══ Material for this task
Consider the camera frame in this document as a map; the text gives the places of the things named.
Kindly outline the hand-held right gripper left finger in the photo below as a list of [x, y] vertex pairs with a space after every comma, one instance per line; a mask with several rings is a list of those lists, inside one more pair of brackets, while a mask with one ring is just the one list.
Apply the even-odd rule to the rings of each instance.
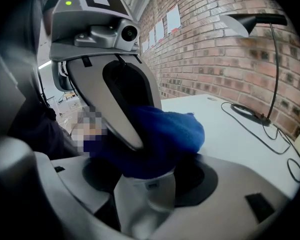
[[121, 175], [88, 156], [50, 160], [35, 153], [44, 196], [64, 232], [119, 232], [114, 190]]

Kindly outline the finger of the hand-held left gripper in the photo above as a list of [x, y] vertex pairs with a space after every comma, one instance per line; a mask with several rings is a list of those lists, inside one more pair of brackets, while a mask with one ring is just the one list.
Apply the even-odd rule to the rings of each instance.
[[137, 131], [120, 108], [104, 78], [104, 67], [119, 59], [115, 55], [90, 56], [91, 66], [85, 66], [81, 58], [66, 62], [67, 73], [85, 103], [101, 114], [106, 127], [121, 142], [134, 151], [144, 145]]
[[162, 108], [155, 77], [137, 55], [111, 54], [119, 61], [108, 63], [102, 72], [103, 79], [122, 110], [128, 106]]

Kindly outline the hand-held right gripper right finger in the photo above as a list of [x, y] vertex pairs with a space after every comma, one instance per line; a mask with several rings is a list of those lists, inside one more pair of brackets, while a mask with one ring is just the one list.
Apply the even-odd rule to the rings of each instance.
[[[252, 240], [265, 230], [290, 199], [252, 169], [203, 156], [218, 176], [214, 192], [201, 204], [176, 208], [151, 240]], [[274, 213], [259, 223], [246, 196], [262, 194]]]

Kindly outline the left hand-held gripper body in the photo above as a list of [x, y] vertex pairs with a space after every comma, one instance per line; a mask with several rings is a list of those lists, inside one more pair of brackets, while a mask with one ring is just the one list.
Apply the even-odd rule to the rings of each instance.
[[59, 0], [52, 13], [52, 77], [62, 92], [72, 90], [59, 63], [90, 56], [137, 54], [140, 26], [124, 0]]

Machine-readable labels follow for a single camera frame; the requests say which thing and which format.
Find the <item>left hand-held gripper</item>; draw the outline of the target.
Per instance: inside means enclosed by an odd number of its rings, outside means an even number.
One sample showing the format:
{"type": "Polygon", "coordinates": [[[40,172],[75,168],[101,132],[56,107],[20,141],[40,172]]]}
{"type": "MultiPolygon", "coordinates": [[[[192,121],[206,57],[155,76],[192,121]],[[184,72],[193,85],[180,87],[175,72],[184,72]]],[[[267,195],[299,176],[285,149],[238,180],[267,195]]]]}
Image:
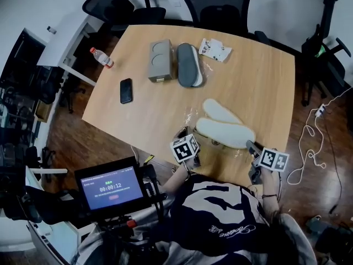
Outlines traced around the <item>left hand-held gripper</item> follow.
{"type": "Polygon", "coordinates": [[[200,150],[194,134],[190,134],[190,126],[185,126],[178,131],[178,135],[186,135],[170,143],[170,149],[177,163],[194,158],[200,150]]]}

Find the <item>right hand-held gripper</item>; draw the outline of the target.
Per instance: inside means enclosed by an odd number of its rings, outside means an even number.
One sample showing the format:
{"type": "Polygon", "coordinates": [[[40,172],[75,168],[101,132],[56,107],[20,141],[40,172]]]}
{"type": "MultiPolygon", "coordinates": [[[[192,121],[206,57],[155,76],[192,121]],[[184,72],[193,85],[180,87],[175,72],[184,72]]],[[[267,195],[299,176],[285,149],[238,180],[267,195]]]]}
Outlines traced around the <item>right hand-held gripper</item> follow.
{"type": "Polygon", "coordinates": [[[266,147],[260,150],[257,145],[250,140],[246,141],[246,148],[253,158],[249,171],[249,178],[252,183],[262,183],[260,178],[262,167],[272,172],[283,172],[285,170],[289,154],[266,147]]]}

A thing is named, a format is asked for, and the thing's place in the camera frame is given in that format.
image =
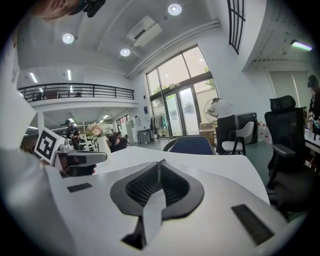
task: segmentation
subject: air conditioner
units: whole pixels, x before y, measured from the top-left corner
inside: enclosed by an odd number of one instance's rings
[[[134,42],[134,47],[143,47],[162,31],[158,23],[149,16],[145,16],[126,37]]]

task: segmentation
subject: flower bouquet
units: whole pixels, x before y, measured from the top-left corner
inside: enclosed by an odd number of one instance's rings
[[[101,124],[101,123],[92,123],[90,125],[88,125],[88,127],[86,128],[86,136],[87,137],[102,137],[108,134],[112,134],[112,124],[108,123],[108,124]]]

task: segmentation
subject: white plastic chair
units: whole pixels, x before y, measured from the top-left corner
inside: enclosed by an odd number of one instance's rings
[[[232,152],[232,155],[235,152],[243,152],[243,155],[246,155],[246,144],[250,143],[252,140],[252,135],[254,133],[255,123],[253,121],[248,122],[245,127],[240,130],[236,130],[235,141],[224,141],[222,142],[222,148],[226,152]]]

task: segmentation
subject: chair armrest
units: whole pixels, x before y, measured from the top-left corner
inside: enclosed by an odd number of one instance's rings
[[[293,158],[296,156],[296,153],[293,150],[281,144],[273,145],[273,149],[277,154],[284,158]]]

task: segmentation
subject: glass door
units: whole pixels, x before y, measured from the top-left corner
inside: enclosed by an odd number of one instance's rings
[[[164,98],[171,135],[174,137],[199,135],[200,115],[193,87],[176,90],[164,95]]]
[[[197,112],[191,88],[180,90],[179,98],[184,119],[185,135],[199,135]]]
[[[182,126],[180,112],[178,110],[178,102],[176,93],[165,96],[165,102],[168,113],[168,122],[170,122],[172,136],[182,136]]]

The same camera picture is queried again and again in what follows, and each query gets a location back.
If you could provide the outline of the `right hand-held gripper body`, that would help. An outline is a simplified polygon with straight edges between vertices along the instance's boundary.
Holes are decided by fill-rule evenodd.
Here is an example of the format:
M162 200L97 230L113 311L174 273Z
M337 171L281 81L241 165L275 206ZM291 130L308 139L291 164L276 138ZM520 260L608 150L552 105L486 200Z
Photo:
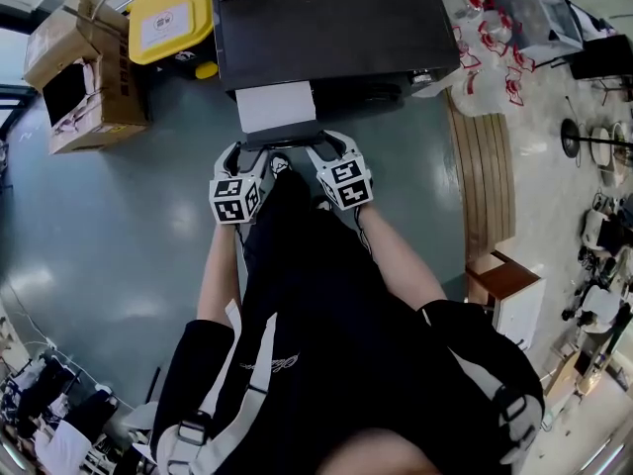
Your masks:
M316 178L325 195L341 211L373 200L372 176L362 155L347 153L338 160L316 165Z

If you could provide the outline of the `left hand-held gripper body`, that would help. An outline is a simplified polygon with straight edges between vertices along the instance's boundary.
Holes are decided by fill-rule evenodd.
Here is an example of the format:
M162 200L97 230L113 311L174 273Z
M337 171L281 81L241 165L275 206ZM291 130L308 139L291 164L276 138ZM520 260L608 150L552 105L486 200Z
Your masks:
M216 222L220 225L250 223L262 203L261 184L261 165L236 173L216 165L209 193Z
════
• Task brief
Leaving out every picture, repeat exactly the lines of the records from the start through the line that has "Kindly outline the finger".

• Reply to the task
Consider the camera frame in this document as a map; the text gives the places of the things named.
Kindly outline the hand-held right gripper left finger in the photo below as a list of [x, y] vertex pairs with a space after every comma, one instance per line; a mask with several rings is a list of those lists, inside one more pair of brackets, while a mask with one ring is just the one list.
Apply the even-odd rule to the rings of each instance.
[[121, 175], [88, 156], [50, 160], [35, 153], [44, 196], [64, 232], [119, 232], [114, 190]]

Kindly outline the finger of the hand-held left gripper in the photo above as a list of [x, y] vertex pairs with a space after every comma, one instance per line; a mask with several rings is a list of those lists, inside one more pair of brackets, while a mask with one ring is just the one list.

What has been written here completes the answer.